#### [Prompt]
In the listing that follows, count every line holding the word "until" and give only the count.

=======

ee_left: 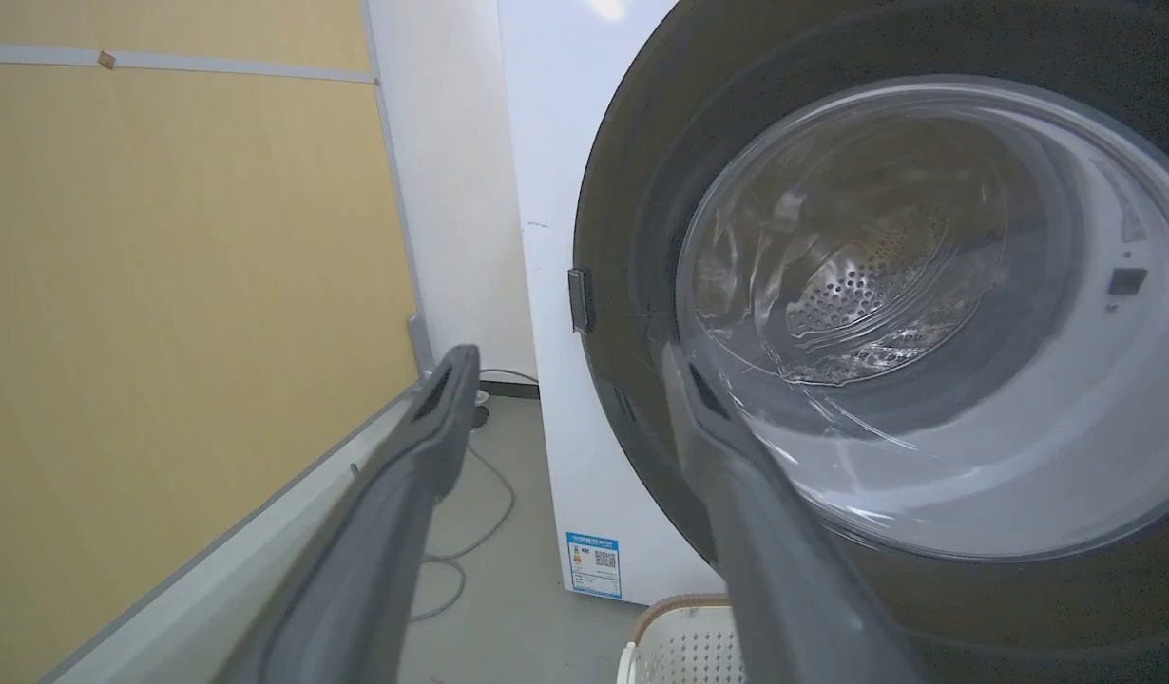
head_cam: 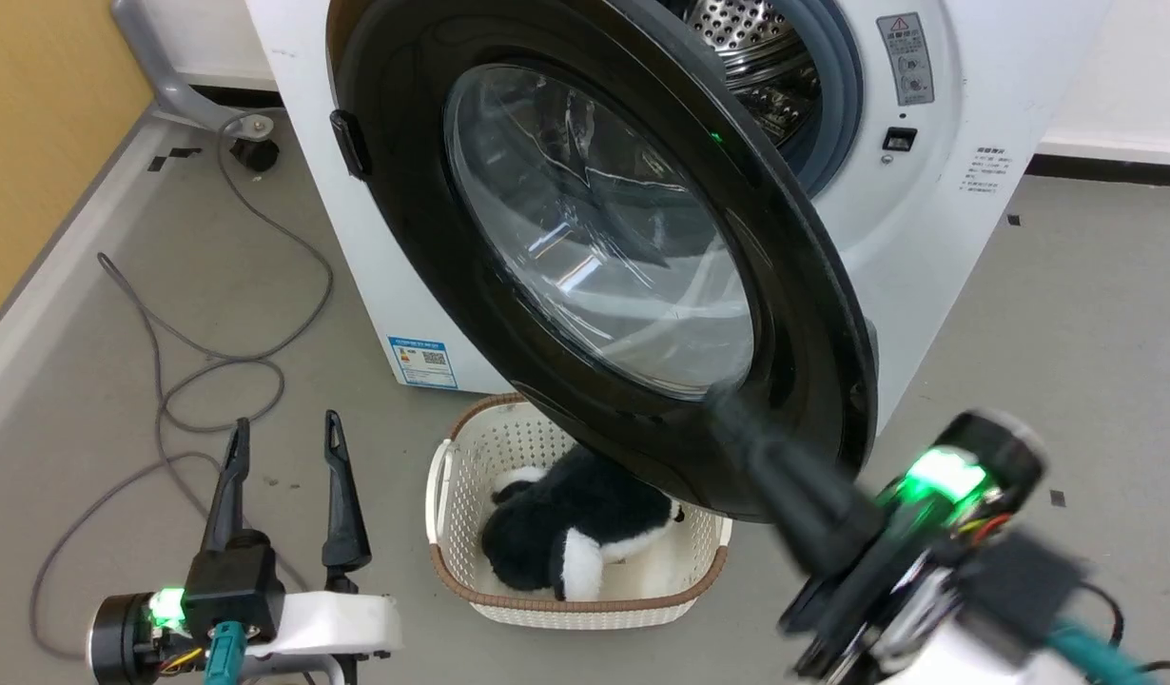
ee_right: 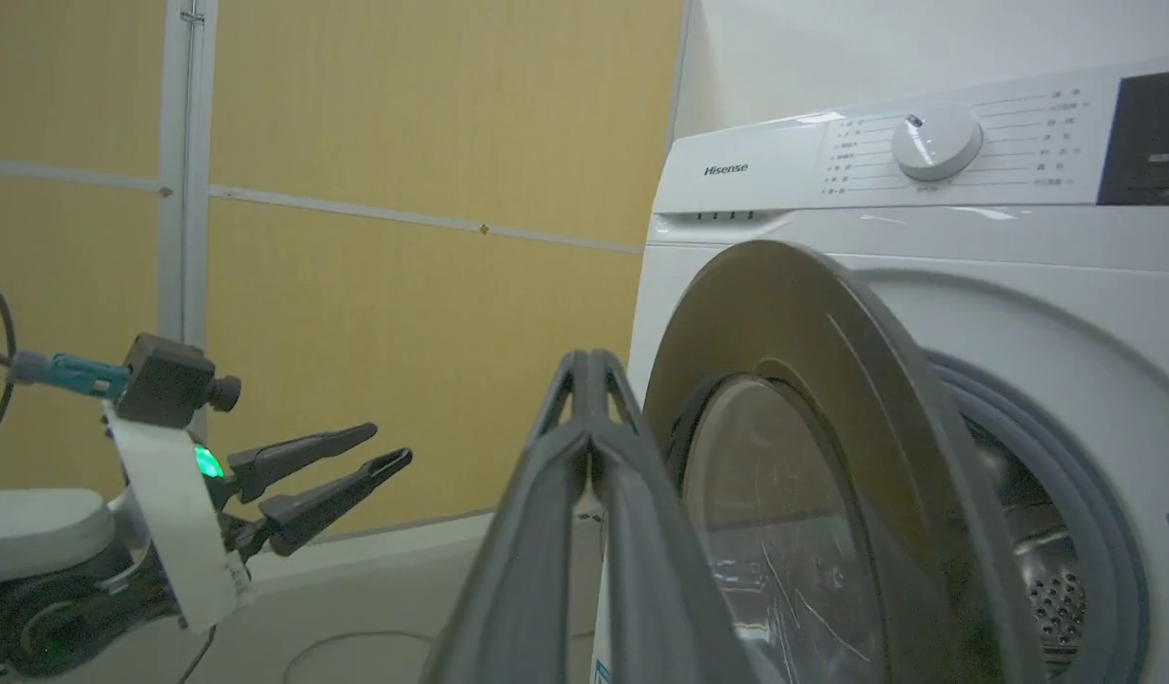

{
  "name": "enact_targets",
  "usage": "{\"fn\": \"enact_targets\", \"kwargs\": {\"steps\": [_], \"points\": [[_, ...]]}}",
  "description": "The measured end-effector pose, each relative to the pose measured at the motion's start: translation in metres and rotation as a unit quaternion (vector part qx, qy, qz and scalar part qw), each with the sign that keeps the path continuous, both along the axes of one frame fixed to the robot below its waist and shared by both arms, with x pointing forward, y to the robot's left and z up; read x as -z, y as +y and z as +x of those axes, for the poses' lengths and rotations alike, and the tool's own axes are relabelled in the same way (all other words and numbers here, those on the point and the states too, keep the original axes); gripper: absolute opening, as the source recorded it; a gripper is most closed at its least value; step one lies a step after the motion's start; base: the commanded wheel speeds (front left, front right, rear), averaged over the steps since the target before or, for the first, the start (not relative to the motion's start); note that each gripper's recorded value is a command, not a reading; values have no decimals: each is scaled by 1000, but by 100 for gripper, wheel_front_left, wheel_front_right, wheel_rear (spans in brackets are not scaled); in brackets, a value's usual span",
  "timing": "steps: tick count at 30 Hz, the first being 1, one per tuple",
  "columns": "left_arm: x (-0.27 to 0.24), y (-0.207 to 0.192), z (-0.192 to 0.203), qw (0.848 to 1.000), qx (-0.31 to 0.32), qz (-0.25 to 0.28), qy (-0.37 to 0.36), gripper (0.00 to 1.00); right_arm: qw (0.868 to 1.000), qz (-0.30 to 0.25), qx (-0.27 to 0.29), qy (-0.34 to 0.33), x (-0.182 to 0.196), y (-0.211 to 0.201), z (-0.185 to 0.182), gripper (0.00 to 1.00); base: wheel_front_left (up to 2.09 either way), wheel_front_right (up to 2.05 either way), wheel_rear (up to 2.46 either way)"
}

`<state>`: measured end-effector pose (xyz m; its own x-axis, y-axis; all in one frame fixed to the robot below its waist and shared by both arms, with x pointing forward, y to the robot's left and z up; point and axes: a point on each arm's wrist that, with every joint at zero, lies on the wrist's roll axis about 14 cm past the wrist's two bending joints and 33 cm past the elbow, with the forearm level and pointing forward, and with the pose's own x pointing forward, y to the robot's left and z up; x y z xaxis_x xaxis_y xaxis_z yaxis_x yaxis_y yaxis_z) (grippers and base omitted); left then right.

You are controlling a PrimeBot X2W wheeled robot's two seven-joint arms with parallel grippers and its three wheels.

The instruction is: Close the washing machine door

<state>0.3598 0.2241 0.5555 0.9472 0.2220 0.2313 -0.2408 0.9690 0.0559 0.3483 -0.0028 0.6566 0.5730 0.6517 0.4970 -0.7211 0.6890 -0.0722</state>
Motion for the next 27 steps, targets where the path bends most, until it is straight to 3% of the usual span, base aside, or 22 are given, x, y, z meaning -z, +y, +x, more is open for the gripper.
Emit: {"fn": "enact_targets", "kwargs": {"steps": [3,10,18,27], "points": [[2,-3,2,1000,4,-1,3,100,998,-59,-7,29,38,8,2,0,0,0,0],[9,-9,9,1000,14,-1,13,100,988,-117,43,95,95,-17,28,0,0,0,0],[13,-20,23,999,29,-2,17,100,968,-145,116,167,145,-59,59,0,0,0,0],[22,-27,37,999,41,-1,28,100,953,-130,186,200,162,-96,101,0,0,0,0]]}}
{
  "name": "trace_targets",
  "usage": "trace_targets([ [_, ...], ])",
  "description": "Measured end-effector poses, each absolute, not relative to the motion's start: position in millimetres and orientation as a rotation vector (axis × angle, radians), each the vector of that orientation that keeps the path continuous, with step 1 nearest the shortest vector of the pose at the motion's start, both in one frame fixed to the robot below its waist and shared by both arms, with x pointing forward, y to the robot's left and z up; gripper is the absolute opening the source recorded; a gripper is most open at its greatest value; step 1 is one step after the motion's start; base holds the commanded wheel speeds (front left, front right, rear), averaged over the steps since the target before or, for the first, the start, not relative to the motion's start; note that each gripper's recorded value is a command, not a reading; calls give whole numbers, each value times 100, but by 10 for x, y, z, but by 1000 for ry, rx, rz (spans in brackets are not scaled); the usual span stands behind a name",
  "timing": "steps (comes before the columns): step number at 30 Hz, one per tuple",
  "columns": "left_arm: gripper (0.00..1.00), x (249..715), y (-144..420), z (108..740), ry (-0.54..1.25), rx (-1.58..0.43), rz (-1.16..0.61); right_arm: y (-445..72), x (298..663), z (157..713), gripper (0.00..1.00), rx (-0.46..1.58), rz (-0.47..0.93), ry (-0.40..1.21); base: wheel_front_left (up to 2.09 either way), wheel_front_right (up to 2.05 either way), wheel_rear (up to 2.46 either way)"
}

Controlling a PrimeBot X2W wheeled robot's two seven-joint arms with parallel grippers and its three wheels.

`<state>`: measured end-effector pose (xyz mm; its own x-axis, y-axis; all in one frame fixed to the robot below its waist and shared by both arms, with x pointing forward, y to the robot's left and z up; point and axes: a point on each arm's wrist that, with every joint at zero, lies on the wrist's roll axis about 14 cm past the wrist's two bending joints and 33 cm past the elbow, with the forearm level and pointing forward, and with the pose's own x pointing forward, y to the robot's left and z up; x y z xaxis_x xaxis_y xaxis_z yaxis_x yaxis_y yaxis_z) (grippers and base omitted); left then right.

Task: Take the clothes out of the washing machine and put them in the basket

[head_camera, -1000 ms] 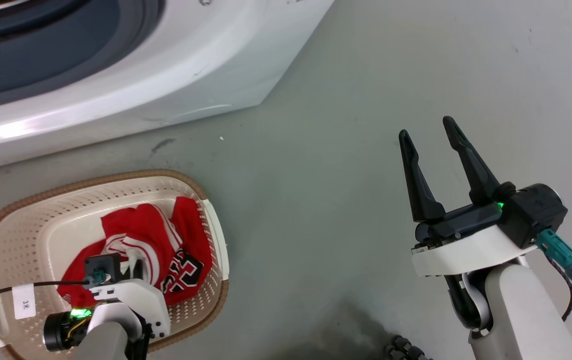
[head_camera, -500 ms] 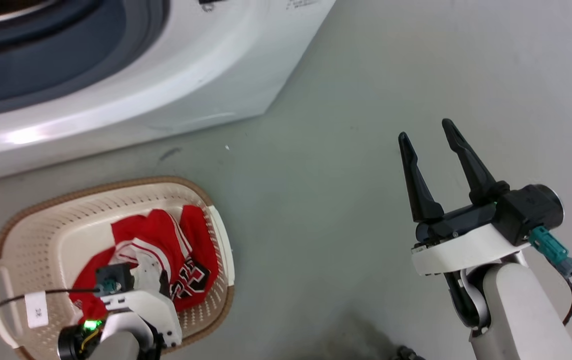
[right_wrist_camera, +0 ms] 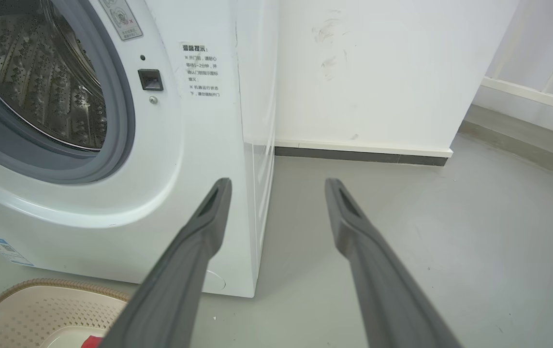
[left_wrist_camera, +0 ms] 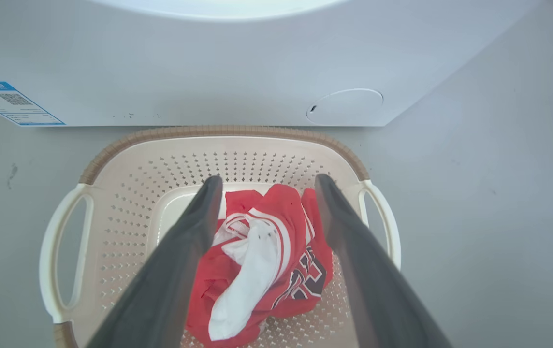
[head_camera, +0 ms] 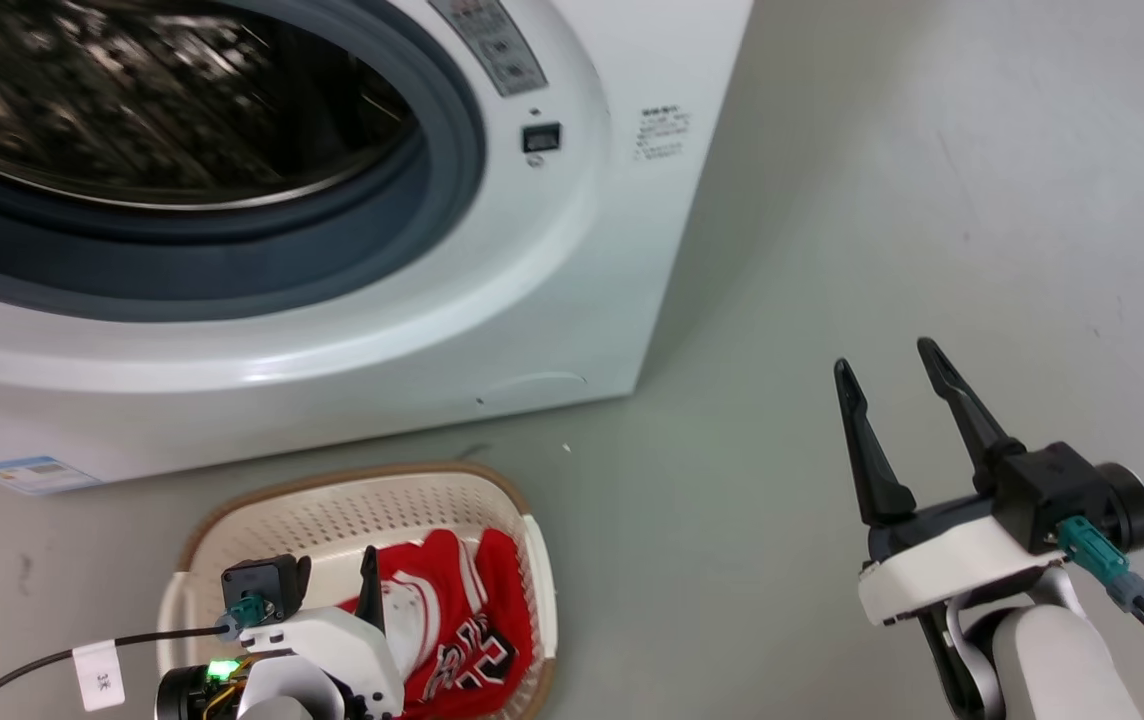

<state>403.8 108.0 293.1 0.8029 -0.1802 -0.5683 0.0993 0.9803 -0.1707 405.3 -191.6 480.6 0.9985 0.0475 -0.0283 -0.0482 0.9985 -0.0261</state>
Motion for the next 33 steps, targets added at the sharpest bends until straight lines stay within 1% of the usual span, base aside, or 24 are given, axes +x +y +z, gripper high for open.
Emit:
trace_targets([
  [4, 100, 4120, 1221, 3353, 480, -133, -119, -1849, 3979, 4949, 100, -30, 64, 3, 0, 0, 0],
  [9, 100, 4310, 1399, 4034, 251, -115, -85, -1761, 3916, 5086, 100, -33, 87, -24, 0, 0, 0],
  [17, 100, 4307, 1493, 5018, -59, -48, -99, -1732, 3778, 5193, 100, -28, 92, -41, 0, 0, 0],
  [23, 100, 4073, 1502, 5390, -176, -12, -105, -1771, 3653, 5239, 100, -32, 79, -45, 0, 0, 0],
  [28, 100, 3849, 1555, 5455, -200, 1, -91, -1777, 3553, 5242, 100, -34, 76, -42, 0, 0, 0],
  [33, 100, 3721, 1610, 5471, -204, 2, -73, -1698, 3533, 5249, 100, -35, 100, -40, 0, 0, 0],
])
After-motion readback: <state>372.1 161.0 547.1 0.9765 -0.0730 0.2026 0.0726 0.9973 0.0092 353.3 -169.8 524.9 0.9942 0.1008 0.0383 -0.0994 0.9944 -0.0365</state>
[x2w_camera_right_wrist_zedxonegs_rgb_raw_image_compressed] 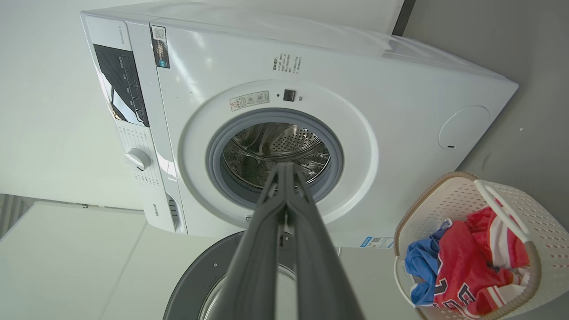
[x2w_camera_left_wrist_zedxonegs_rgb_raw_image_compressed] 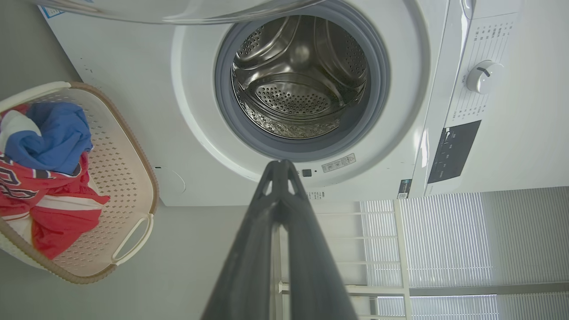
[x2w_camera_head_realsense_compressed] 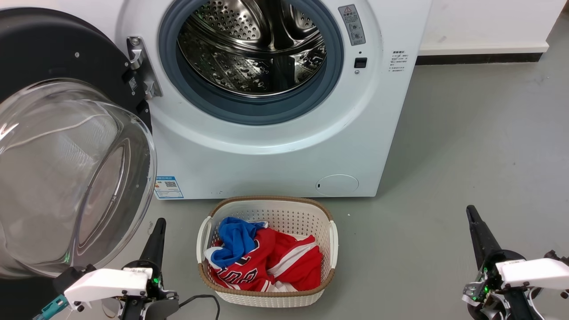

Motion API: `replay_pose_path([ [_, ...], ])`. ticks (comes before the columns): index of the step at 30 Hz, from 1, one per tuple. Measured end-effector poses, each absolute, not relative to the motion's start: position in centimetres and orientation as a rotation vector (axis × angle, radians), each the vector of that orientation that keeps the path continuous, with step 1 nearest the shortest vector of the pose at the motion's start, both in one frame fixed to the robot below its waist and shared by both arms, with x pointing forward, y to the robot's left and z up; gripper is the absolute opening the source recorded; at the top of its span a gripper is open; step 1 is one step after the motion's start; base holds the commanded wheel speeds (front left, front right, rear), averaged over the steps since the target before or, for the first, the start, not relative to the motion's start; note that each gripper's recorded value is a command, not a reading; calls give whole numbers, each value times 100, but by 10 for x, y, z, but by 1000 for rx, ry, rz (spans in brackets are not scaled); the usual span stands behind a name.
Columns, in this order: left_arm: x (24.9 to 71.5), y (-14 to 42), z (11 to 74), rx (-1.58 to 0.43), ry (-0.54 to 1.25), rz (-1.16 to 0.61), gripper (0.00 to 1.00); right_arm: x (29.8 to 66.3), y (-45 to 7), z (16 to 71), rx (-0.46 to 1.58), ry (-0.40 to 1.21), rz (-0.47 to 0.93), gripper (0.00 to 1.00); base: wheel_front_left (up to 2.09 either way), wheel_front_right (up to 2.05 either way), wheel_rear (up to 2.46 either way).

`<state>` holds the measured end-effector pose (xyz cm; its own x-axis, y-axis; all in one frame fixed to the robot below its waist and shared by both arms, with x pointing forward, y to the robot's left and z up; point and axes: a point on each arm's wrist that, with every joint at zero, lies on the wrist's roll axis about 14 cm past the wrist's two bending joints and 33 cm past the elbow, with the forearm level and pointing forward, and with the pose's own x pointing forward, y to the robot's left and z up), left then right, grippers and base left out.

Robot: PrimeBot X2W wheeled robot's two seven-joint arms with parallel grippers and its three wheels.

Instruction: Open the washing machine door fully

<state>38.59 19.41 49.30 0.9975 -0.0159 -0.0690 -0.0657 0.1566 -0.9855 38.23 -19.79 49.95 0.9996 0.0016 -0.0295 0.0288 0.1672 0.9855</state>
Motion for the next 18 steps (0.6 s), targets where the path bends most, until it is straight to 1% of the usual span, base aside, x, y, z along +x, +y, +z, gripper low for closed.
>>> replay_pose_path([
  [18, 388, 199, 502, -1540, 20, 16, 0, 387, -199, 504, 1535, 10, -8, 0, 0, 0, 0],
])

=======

#### [Task result]
3